Joe wrote:

<<
To use an example from a while ago(Optional bits in brackets):

Active - Robert cooks (the soup).
Middle - The soup cooks.
Passive - The soup is being cooked (by Robert).>>

To me it makes more sense to call it an anticausative.  What a causative does is adds a causer to the verbs arguments.  Most of the time, these verbs naturally lack a causer in their argument structure (i.e., "to sing" > "to make sing"), but since you can add as many arguments to a verb as you want, you can keep adding causatives till the lights go out (however, there is evidence in languages like Turkish where you can do this that, the more causatives you add, the more unacceptable the verb becomes).

Now, what an anticausative does is take a naturally causative verb (i.e., one whose argument structure requires a causer), and demotes that causer, so it becomes just like an intransitive verb with no causer, only since it's a naturally causative verb, you expect one.  What I mean by that is, when someones says something like, "Nate is singing", the natural reaction isn't, "Well, who made him sing?"  However, if a parent comes home and their child says, "The window broke", they just might be inclined to say, "Who broke it?"  Anyway, you can't keep on adding anticausative affixes (if it was an affix) because, once you get down to one argument, you can't reduce it any longer.  It would be interesting to see what a language that allows multiple objects and had anticausative affixes did with respect to this.  But anyway, here are English examples that exemplify this:

Natural Non-caustive: Robert's afraid (of the soup?).
Causative: Robert frightens the soup.
*Anticausative: *The soup frightens.  (However, interesting note: The room darkens.)

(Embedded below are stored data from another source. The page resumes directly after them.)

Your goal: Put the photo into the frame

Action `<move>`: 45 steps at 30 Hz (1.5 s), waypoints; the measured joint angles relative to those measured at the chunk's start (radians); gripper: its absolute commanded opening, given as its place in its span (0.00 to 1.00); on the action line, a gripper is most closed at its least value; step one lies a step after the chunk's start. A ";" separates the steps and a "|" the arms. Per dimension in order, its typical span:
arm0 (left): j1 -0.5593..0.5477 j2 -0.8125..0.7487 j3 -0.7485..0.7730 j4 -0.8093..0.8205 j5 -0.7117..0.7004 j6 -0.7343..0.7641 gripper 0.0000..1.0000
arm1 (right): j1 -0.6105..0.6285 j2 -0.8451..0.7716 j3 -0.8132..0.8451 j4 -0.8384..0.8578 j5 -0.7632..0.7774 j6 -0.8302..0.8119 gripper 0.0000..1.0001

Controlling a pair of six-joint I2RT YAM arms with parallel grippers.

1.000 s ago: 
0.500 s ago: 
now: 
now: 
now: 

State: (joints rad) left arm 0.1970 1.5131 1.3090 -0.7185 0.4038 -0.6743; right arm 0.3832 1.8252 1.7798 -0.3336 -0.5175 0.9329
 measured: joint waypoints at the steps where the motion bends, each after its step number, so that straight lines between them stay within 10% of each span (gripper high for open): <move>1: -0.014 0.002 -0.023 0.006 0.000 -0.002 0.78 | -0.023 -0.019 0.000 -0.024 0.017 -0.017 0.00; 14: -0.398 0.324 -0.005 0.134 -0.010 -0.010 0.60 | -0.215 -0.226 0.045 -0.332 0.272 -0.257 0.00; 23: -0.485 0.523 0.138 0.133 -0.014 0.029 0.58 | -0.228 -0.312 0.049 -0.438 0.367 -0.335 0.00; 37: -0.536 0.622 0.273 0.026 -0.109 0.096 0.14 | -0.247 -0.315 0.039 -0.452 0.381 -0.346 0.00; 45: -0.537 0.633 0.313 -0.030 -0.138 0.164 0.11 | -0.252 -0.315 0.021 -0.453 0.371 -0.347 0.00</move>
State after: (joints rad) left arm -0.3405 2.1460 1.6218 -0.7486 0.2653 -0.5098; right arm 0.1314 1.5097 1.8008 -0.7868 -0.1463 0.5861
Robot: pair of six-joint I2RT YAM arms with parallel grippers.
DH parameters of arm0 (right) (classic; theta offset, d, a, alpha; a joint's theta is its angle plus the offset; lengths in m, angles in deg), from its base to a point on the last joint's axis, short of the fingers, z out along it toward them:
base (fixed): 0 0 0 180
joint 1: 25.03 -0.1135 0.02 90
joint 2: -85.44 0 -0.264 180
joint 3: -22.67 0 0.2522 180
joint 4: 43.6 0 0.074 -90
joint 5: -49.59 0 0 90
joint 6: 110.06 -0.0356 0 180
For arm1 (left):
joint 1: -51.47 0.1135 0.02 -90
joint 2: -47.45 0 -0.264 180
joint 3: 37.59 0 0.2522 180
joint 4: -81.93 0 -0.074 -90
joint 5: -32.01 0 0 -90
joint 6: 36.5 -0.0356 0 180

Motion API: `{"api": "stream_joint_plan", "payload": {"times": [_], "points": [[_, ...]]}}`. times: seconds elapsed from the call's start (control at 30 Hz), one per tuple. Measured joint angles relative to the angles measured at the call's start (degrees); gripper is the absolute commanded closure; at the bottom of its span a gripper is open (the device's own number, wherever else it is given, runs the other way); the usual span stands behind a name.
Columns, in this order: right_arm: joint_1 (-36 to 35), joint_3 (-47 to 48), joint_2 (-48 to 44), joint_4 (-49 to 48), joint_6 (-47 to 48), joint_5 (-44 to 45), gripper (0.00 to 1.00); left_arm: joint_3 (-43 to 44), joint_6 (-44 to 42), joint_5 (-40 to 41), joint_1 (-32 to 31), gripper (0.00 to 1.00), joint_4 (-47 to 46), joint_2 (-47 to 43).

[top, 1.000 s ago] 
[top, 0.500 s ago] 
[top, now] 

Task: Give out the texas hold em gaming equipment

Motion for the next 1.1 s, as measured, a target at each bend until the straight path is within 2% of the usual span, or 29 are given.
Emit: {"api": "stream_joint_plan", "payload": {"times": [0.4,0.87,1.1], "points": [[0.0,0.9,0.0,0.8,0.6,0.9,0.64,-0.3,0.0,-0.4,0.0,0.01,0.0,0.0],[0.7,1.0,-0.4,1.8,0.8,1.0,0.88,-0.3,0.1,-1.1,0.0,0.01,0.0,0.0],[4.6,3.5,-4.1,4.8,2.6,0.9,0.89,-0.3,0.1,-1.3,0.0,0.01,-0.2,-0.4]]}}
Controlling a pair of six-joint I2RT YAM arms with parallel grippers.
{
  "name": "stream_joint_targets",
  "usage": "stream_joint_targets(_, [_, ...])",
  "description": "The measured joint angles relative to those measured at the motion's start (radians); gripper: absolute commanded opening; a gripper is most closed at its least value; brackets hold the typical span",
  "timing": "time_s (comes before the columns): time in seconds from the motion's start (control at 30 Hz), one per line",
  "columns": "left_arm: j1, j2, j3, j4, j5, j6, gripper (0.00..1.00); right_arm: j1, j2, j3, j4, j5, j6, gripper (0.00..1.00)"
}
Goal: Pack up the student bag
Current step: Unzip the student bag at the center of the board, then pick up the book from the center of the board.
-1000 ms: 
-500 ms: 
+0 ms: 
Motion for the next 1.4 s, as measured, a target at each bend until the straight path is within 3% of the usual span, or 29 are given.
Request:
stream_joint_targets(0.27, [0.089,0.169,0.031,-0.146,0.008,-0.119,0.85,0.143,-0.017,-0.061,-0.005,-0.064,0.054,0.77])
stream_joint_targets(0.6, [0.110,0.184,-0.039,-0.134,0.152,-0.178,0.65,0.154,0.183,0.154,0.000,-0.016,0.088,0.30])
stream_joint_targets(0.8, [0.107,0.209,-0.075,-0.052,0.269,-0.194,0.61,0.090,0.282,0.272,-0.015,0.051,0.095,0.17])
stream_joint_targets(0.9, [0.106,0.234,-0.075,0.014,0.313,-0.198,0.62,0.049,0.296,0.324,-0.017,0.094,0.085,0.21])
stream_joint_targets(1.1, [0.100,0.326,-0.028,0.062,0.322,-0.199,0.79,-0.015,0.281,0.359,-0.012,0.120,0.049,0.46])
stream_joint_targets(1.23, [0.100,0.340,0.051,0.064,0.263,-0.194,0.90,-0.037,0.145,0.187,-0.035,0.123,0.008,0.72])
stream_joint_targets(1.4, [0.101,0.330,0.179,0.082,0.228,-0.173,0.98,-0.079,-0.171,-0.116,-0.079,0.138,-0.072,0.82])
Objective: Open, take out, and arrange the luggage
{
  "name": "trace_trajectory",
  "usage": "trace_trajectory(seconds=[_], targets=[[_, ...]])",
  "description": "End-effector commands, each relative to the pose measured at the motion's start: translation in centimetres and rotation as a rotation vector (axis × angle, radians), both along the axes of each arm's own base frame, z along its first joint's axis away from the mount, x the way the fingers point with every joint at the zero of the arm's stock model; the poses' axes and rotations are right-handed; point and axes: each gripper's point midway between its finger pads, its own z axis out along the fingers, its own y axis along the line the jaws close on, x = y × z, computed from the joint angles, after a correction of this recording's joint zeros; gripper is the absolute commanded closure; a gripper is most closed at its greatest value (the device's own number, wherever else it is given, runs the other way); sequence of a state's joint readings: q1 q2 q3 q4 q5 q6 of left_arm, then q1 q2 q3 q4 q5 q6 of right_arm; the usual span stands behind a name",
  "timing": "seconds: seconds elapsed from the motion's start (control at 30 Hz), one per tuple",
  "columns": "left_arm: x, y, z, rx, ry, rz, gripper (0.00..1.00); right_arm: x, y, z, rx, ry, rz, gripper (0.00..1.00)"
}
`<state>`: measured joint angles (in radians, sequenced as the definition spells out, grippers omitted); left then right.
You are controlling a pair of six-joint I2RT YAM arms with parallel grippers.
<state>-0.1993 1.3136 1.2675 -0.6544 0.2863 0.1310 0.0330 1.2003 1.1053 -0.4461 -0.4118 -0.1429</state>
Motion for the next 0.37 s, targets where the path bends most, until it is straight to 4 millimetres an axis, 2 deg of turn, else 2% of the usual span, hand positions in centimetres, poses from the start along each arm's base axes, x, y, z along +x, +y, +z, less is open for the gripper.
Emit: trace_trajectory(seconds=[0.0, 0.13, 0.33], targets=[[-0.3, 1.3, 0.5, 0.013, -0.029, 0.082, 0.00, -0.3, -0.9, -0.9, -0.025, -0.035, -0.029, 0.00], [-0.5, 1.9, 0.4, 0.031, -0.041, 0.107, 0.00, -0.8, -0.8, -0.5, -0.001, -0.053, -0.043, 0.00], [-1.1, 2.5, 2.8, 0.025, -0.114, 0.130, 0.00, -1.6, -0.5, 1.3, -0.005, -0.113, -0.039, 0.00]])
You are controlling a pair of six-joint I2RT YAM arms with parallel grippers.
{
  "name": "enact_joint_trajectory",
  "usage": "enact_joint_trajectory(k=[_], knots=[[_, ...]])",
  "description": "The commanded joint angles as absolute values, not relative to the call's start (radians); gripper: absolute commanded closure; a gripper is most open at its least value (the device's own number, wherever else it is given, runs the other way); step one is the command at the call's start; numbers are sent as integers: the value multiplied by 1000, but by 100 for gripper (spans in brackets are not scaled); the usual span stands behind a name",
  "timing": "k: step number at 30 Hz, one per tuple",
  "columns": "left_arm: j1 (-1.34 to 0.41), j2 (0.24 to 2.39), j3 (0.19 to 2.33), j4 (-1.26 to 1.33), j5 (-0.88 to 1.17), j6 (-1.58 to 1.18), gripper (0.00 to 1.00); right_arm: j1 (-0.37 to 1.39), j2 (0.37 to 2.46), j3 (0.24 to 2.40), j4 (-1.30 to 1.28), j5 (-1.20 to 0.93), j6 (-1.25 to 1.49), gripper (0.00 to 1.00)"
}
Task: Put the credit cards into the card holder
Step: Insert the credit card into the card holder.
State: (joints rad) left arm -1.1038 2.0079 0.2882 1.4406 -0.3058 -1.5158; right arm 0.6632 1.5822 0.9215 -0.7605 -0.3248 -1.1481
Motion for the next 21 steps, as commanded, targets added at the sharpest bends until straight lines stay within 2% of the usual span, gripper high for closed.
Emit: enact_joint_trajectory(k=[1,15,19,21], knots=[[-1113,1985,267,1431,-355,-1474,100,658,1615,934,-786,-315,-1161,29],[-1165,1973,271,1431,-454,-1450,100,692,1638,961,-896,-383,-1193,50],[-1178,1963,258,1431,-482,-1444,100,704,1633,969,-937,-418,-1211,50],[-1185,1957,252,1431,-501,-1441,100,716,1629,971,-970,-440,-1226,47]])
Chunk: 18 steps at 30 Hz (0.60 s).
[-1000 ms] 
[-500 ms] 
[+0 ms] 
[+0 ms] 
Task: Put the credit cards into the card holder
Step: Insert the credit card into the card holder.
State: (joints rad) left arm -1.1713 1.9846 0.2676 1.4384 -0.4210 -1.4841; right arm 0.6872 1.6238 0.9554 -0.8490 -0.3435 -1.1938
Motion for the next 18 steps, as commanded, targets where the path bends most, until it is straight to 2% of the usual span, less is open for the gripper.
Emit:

Natural Causative: Robert's cooking the soup.
Anticausative: The soup's cooking.

I think the reason that passives are so tied into anticausatives is because both demote something that's often the subject (passives, of course, always demote the subject; anticausatives demote the causer, which is often the subject), and raise the object (or causee).  The difference is that most often in anticausative stuctures, the agent canNOT be reintroduced.

Passive: The soup's being cooked (by Robert).
Anticasausative: The soup's cooking (*by Robert, or ??because Robert's cooking it).

The easiest way to reintroduce the causer into anticausative expressions is just to say a new sentence.

So, that's my piece.  I'll descend my soapbox now.